0

Please consider the following python code

import matplotlib.pyplot as plt
import numpy as np

#create some data to plot.

dt = 0.001
t = np.arange(0.0,100,dt)
r = np.exp(-t[:1000]/0.05)
x = np.random.randn(len(t))
s = np.convolve(x,r)[:len(x)]*dt

The code compiles and runs and I largely understand what it is doing. However, I am confused about the code '[:len(x)]' is actually doing. If I truncate 's' to 'np.convolve(x,r)*dt', the code fails to compile and there is an error message from 'base.py' as follows:

"raise ValueError(f"x and y must have same first dimension, but " ValueError: x and y must have same first dimension, but have shapes (100000,) and (100999,)"

What is '[:len(x)]' actually doing and is there something in the language documentation that gives some examples of this sort of context ?

Thanks.

All the objects are of type 'ndarray'. t is length 100000 t is of shape (100000,)

r is length  1000
r is of shape  (1000,) 

x is length  100000
x is of shape  (100000,) 

s is length  100999
s is of shape  (100999,) 
David
  • 95
  • 9
  • 2
    The `[:len(x)]` just says "from the results of the `np.convolve` call, take only the first `len(x)` elements, multiply them by `dt` and store the resulting vector in `s`. – Tim Roberts Apr 09 '21 at 05:41
  • 2
    You have the exact same concept 2 lines up: `-t[:1000]`, which takes the first 1,000 elements of `t` and uses them in the computation. It's the same thing. It's called `slice notation`. – Tim Roberts Apr 09 '21 at 05:42
  • So for, 'plt.plot(t,s)' ndarray objects 't' and 's' must have the same shape ? That is of 100000 ? Otherwise the shapes would be 100000 and 100999 respectively ? Length and shape seem to be coincident in this context. – David Apr 09 '21 at 05:49
  • 1
    Yes. `t` and `s` in that case are the x and y coordinates for your plot. They had better have the same cardinality. Can't have x's without y's. – Tim Roberts Apr 09 '21 at 05:53
  • That's great thanks. It seems obvious now from a graphing pov but the code wasn't :-( – David Apr 09 '21 at 05:55

1 Answers1

1

If we read the docs for np.convolve, we see that with the default parameters, it returns an array that is one shorter than the sum of the lengths of the input array. That is if you call np.convolve(a, b), and len(a) = A and len(b) = B, the output is length A + B - 1.

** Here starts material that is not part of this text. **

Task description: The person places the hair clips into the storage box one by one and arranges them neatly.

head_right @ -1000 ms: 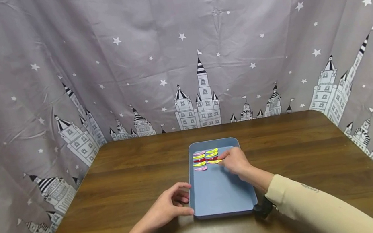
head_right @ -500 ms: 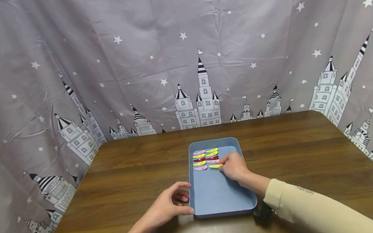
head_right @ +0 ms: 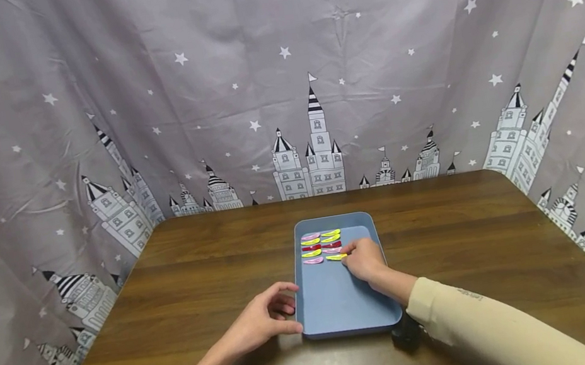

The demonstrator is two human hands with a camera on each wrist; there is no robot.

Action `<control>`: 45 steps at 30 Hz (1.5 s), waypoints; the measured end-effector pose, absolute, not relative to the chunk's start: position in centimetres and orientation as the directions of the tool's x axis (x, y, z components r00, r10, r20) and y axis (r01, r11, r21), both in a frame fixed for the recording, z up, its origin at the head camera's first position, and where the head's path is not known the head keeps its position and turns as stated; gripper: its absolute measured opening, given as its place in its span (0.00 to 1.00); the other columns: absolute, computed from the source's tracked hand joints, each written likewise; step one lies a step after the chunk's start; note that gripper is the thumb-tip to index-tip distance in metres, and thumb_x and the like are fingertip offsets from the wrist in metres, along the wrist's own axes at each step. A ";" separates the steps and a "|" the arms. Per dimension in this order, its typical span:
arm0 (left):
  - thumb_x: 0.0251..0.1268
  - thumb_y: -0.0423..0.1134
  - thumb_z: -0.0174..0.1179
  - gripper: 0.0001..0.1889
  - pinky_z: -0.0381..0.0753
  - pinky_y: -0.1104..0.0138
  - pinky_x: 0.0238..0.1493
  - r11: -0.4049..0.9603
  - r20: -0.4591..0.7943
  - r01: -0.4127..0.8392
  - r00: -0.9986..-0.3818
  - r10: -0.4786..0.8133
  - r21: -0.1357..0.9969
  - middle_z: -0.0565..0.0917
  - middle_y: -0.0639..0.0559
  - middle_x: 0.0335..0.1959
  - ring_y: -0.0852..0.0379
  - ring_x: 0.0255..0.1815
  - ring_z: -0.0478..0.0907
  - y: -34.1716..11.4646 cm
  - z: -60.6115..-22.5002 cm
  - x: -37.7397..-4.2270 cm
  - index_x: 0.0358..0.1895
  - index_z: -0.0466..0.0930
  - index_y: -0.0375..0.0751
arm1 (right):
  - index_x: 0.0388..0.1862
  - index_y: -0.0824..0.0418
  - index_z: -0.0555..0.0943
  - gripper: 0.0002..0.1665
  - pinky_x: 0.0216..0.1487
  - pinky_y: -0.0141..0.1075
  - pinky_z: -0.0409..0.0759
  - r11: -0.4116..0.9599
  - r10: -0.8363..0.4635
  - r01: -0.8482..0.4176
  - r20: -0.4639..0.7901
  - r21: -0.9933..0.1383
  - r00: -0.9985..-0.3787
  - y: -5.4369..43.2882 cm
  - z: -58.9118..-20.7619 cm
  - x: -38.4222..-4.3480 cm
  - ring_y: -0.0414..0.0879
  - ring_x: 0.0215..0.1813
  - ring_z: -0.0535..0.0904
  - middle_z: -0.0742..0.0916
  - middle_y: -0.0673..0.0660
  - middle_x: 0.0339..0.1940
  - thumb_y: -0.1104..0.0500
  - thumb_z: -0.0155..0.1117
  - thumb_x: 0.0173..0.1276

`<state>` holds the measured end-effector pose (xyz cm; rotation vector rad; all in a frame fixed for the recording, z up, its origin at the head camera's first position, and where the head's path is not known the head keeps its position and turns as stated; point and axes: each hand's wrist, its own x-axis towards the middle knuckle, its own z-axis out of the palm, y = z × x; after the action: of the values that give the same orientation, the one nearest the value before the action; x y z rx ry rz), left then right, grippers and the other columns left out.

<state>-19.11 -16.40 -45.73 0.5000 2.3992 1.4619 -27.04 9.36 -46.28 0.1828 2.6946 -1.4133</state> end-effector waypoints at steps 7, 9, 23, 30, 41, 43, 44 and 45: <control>0.52 0.41 0.78 0.34 0.80 0.64 0.47 0.423 -0.053 0.154 -0.898 0.438 0.893 0.83 0.45 0.46 0.52 0.47 0.80 -16.4 -45.7 -19.0 0.63 0.74 0.42 | 0.46 0.64 0.87 0.10 0.30 0.37 0.66 0.564 0.079 0.153 -0.132 -0.812 -0.988 9.0 -46.5 -27.2 0.51 0.38 0.74 0.84 0.62 0.48 0.65 0.65 0.68; 0.52 0.41 0.78 0.34 0.80 0.65 0.47 0.422 -0.050 0.156 -0.897 0.438 0.893 0.83 0.45 0.46 0.52 0.47 0.80 -16.4 -45.7 -19.0 0.63 0.74 0.41 | 0.46 0.64 0.87 0.09 0.30 0.36 0.66 0.565 0.086 0.156 -0.131 -0.810 -0.988 8.8 -46.6 -27.3 0.51 0.37 0.74 0.84 0.62 0.46 0.65 0.66 0.68; 0.52 0.41 0.78 0.34 0.80 0.63 0.48 0.428 -0.061 0.147 -0.898 0.436 0.892 0.82 0.45 0.46 0.51 0.48 0.80 -16.3 -45.6 -19.0 0.63 0.74 0.42 | 0.47 0.64 0.87 0.10 0.31 0.36 0.67 0.562 0.085 0.146 -0.118 -0.814 -0.989 8.8 -46.8 -27.3 0.50 0.37 0.75 0.84 0.62 0.48 0.65 0.67 0.68; 0.52 0.42 0.78 0.34 0.79 0.62 0.49 0.426 -0.071 0.136 -0.897 0.436 0.894 0.82 0.44 0.47 0.50 0.48 0.80 -16.4 -45.5 -19.0 0.64 0.74 0.42 | 0.47 0.65 0.87 0.11 0.27 0.35 0.64 0.548 0.082 0.141 -0.114 -0.824 -0.990 8.8 -46.8 -27.3 0.48 0.31 0.72 0.83 0.62 0.49 0.66 0.67 0.67; 0.52 0.41 0.78 0.34 0.80 0.63 0.48 0.429 -0.058 0.149 -0.899 0.433 0.891 0.82 0.44 0.46 0.52 0.47 0.80 -16.3 -45.5 -19.0 0.63 0.74 0.42 | 0.46 0.64 0.87 0.11 0.27 0.36 0.63 0.549 0.077 0.127 -0.101 -0.826 -0.992 8.8 -46.6 -27.4 0.47 0.30 0.69 0.82 0.61 0.45 0.67 0.68 0.64; 0.52 0.41 0.78 0.34 0.80 0.63 0.48 0.425 -0.056 0.149 -0.900 0.433 0.893 0.82 0.44 0.46 0.52 0.47 0.80 -16.3 -45.6 -19.0 0.63 0.74 0.42 | 0.45 0.64 0.87 0.11 0.28 0.36 0.63 0.550 0.073 0.116 -0.091 -0.827 -0.993 8.9 -46.6 -27.4 0.46 0.30 0.69 0.82 0.60 0.45 0.67 0.68 0.63; 0.52 0.41 0.78 0.34 0.80 0.64 0.48 0.423 -0.057 0.147 -0.899 0.434 0.894 0.82 0.44 0.46 0.52 0.47 0.80 -16.3 -45.6 -19.0 0.63 0.74 0.41 | 0.45 0.64 0.87 0.11 0.28 0.36 0.63 0.552 0.071 0.112 -0.087 -0.826 -0.994 8.9 -46.6 -27.3 0.46 0.29 0.69 0.82 0.59 0.44 0.66 0.69 0.63; 0.53 0.40 0.78 0.34 0.79 0.64 0.48 0.420 -0.058 0.146 -0.899 0.435 0.896 0.82 0.45 0.46 0.52 0.47 0.80 -16.3 -45.7 -19.0 0.63 0.74 0.41 | 0.45 0.64 0.87 0.11 0.27 0.35 0.62 0.555 0.067 0.109 -0.086 -0.825 -0.994 8.9 -46.6 -27.3 0.45 0.28 0.68 0.82 0.58 0.41 0.65 0.69 0.63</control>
<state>-18.97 -16.29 -45.71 0.5043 2.3974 1.4700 -27.28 8.95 -46.55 0.1548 2.7304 -1.4538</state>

This is because a convolution can be interpreted as integrating the product of two functions, with one of the functions shifted relative to the other. By default, np.convolve calculates this convolution for all points at which these functions overlap, so the length of the output is approximately the sum of the lengths of the input functions. In your case, x has length 100,000, and r has length 1,000, so the output length is 100,000 + 1,000 - 1 = 100,999.

You can change this behaviour with the mode parameter, so that np.convolve truncates the output automatically, but neither of the alternate options seem to match your use case. You could try supplying mode = same, which ensures the output is the same length as the longest input, and see what happens for your own interest though.

Since t - length 100,000 - and s need to be the same length so you can plot (I assume) s(t), you need to truncate the output s to a length of 100,000 to match.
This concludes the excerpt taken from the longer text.